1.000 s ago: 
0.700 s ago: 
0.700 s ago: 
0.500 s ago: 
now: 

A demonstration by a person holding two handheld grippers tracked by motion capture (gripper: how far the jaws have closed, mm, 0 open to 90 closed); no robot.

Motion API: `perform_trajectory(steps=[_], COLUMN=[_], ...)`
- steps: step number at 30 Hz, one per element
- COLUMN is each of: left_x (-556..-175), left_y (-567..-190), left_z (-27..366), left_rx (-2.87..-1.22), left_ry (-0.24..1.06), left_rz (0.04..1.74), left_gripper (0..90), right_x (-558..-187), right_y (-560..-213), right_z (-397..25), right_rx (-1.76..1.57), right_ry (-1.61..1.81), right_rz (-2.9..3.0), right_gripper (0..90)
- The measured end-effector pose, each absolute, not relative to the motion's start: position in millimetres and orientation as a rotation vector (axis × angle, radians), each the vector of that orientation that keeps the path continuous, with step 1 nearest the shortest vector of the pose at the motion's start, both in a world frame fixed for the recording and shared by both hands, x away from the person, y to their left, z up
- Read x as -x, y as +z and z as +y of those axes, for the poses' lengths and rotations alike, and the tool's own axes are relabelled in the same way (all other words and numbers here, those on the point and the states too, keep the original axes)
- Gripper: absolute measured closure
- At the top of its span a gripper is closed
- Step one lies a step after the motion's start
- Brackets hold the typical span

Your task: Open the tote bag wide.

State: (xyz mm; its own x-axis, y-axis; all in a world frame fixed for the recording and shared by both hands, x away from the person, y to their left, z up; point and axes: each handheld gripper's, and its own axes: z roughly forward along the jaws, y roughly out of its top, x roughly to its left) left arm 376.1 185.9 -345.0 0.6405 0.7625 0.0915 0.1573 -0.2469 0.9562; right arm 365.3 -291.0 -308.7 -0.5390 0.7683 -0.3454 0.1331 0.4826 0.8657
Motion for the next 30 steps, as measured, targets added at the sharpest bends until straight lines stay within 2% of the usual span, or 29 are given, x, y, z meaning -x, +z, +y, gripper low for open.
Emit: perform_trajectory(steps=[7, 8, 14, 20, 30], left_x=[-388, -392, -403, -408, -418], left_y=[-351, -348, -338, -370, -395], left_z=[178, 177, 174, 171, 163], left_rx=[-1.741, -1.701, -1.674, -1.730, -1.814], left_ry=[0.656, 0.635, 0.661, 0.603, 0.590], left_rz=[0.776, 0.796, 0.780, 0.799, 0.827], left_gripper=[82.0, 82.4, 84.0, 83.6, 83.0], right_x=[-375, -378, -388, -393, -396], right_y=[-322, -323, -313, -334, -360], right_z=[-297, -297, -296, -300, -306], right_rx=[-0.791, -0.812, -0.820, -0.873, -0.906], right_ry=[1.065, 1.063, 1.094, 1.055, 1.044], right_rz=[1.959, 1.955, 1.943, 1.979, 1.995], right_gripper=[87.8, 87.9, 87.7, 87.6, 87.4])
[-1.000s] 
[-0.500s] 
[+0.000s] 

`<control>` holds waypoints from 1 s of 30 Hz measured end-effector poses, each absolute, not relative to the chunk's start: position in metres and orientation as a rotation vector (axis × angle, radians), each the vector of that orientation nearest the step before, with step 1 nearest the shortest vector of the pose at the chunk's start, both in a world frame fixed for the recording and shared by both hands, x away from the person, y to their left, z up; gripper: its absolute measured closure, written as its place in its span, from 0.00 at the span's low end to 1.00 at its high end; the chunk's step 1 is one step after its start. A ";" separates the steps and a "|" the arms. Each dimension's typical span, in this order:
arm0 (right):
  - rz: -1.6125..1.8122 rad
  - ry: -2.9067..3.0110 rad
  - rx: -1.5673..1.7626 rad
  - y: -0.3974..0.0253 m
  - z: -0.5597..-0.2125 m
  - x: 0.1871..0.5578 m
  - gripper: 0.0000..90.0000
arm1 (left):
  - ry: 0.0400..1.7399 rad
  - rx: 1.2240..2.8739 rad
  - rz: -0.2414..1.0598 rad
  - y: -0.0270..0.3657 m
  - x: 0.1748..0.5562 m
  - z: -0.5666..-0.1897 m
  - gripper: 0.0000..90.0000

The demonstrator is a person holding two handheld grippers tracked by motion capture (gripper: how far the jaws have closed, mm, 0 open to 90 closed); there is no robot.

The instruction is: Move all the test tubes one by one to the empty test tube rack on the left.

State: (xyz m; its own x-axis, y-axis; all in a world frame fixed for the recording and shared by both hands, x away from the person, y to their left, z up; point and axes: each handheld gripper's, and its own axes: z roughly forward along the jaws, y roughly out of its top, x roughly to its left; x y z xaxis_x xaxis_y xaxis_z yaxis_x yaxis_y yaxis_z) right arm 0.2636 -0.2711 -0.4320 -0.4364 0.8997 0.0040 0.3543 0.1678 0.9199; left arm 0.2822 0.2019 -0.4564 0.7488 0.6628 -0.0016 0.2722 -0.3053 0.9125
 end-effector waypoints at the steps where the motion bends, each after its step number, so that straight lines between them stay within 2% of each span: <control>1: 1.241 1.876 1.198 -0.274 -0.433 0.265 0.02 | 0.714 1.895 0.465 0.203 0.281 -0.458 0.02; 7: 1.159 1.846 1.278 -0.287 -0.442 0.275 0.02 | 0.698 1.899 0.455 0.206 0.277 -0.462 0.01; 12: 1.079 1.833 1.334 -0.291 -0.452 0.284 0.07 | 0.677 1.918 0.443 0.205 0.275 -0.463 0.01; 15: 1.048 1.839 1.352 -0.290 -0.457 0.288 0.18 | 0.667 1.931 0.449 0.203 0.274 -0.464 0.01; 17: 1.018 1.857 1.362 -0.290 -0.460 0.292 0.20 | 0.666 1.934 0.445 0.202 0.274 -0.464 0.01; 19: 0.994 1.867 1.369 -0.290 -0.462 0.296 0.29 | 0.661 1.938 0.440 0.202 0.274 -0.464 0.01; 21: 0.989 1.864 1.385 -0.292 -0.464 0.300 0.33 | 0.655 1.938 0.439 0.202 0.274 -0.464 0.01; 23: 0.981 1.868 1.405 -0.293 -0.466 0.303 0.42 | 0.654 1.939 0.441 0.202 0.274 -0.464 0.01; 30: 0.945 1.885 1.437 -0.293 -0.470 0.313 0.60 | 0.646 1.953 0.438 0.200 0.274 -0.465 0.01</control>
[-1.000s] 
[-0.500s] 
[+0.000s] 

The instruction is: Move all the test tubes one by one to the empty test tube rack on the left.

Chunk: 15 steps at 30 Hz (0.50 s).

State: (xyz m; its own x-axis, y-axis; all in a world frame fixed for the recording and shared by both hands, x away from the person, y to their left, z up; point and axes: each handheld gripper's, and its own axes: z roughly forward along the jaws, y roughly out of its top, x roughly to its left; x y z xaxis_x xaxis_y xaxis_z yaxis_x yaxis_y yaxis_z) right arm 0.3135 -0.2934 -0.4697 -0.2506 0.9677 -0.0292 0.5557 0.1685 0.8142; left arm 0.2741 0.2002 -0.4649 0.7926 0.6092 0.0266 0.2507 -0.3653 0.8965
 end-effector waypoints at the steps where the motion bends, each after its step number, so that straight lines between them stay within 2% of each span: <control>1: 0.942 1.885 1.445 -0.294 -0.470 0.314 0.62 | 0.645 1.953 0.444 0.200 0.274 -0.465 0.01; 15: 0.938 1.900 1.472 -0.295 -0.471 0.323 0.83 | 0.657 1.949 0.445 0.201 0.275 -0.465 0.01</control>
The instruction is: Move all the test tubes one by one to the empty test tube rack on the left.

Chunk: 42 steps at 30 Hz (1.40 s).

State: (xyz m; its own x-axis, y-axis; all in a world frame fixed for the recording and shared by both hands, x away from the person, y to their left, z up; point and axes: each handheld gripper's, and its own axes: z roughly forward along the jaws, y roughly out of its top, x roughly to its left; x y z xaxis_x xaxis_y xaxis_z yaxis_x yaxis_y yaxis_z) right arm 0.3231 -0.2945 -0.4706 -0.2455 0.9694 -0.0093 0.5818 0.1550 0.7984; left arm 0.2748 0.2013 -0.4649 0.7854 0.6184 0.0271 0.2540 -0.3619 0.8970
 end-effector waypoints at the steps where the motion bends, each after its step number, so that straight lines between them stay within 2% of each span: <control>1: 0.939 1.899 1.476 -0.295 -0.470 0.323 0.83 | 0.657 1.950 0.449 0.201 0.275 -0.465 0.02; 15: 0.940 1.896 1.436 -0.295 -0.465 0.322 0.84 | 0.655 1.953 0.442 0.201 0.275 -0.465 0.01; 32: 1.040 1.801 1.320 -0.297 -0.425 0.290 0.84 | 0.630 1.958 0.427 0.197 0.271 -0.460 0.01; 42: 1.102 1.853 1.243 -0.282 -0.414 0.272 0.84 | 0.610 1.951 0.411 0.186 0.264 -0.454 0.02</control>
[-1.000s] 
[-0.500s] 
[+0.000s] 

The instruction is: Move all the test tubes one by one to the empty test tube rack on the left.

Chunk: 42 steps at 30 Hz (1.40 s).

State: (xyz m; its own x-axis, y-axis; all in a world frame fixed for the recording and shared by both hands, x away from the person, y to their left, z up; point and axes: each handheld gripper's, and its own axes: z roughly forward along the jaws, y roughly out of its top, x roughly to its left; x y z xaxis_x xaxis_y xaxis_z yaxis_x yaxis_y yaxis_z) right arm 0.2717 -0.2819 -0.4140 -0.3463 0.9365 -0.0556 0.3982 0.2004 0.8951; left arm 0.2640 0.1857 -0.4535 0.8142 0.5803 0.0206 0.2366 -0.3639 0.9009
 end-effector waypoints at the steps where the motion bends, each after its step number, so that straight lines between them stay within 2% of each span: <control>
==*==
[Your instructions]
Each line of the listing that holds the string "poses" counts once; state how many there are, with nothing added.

[The completed task]
2